Previously: The Man from Taured.
On January 4, 2012, an image appeared on 4chan’s /x/board. This in and of itself is not unusual; after all, the exchange of content is what 4chan is primarily for. But this image — the image that would begin the mystery of Cicada 3301 — was different.
Consisting of white text on a black background, the image confronted readers with the following message:
“Hello. We are looking for highly intelligent individuals. To find them, we have devised a test.
“There is a message hidden in this image.
“Find it, and it will lead you on the road to finding us.

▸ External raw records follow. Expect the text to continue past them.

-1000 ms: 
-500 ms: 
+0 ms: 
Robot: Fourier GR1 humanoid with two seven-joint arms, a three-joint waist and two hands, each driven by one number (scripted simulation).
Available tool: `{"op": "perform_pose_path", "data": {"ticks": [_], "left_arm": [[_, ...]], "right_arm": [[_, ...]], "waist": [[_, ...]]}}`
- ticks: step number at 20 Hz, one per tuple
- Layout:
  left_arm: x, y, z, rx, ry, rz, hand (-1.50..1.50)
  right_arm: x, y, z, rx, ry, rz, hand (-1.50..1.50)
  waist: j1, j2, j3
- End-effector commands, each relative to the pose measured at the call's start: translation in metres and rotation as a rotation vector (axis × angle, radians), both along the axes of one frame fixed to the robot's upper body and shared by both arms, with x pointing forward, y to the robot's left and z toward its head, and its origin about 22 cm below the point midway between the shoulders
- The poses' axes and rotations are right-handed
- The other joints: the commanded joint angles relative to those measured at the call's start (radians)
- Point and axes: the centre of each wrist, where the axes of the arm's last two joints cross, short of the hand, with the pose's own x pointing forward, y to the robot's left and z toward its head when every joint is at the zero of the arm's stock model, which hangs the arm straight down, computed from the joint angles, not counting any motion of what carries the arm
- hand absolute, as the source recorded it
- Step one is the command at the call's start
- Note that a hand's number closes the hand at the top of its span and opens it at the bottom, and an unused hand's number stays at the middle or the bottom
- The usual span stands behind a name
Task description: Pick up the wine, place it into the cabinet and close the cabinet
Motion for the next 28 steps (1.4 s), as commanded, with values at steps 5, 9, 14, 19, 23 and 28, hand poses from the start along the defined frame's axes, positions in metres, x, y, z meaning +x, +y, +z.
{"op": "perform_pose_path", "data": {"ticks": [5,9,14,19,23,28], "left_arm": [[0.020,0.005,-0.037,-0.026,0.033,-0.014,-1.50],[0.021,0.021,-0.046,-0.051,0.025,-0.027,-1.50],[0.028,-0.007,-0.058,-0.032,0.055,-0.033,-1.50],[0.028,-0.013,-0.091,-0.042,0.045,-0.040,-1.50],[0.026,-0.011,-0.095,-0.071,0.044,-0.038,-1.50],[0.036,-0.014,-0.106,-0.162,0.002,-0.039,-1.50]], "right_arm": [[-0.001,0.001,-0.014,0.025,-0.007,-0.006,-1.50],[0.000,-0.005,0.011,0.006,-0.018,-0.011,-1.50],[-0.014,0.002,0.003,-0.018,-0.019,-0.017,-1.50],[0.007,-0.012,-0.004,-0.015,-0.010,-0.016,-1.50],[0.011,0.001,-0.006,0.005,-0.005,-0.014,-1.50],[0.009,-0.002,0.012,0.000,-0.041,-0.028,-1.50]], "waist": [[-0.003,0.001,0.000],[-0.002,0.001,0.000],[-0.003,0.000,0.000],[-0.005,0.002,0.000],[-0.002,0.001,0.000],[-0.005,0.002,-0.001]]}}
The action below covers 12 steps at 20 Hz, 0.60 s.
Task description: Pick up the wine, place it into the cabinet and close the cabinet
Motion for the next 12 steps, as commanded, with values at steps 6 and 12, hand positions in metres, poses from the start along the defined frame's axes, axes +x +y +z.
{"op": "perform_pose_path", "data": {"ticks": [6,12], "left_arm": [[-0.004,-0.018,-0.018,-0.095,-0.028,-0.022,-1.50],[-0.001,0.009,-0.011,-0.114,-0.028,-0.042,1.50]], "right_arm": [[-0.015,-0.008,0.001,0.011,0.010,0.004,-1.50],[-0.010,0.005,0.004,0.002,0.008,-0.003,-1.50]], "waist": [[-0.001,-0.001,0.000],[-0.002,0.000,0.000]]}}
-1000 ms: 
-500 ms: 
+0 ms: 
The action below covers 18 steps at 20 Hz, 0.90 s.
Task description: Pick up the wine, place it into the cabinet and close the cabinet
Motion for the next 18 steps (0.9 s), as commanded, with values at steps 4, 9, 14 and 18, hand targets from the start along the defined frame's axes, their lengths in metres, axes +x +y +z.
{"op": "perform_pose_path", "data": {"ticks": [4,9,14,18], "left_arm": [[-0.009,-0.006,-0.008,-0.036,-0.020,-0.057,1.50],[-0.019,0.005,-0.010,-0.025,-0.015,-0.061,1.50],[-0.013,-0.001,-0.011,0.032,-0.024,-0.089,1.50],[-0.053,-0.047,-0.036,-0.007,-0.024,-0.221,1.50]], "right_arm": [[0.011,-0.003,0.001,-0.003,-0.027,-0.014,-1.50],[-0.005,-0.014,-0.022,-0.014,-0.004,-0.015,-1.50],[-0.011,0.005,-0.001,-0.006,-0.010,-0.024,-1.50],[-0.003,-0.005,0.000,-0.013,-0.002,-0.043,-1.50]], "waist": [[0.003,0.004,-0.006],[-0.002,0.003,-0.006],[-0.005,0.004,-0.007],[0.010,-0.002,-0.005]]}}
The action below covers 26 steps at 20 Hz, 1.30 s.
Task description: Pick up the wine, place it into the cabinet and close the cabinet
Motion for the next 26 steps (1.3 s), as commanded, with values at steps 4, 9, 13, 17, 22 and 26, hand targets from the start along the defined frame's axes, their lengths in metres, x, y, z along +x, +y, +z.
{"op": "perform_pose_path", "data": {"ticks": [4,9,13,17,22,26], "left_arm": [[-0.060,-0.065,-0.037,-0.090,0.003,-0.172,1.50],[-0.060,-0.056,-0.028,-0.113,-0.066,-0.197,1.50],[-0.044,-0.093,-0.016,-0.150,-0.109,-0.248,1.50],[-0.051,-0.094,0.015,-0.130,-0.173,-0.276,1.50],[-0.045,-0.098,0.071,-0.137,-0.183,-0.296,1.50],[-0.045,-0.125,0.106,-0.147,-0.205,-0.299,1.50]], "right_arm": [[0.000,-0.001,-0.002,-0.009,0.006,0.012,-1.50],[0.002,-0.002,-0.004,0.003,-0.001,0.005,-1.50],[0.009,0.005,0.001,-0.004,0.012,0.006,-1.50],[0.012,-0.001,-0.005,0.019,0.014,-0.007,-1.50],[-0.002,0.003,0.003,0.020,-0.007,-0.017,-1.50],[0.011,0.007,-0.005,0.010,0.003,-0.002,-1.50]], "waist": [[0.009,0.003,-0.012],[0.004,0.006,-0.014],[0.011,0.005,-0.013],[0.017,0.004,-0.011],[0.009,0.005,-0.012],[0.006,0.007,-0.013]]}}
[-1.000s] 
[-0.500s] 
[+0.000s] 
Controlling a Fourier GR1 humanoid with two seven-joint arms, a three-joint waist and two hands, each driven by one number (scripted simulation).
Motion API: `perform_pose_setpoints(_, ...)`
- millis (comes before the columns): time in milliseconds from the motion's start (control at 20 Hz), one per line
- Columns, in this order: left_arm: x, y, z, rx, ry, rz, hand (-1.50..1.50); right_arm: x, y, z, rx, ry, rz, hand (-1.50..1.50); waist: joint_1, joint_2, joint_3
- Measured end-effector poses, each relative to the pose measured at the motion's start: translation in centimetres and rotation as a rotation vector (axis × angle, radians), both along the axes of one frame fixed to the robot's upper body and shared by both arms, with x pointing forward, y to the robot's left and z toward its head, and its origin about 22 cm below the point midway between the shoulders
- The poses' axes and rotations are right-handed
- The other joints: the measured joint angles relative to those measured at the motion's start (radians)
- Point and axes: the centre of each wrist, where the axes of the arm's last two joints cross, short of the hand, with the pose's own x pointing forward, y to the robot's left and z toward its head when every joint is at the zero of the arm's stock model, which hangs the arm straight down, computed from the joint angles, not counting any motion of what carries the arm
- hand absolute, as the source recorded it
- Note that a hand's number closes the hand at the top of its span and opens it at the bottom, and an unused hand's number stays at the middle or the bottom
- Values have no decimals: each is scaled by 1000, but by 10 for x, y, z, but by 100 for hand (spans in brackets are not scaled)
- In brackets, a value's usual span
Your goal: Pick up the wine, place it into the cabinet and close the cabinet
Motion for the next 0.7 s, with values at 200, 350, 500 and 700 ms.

We look forward to meeting the few that will make it all the way through.
“Good luck.”
It was signed simply “3301” — with the “we” it referred to being the group that would eventually become known as Cicada 3301.
[Like what you read? Check out Dangerous Games To Play In The Dark, available from Chronicle Books now!]
And with that, the race was on. Code breakers, programmers, puzzle solvers, and more from all over the world began hunting furiously for the answer to the puzzle, only to have it go far deeper than any of them likely realized it ever would.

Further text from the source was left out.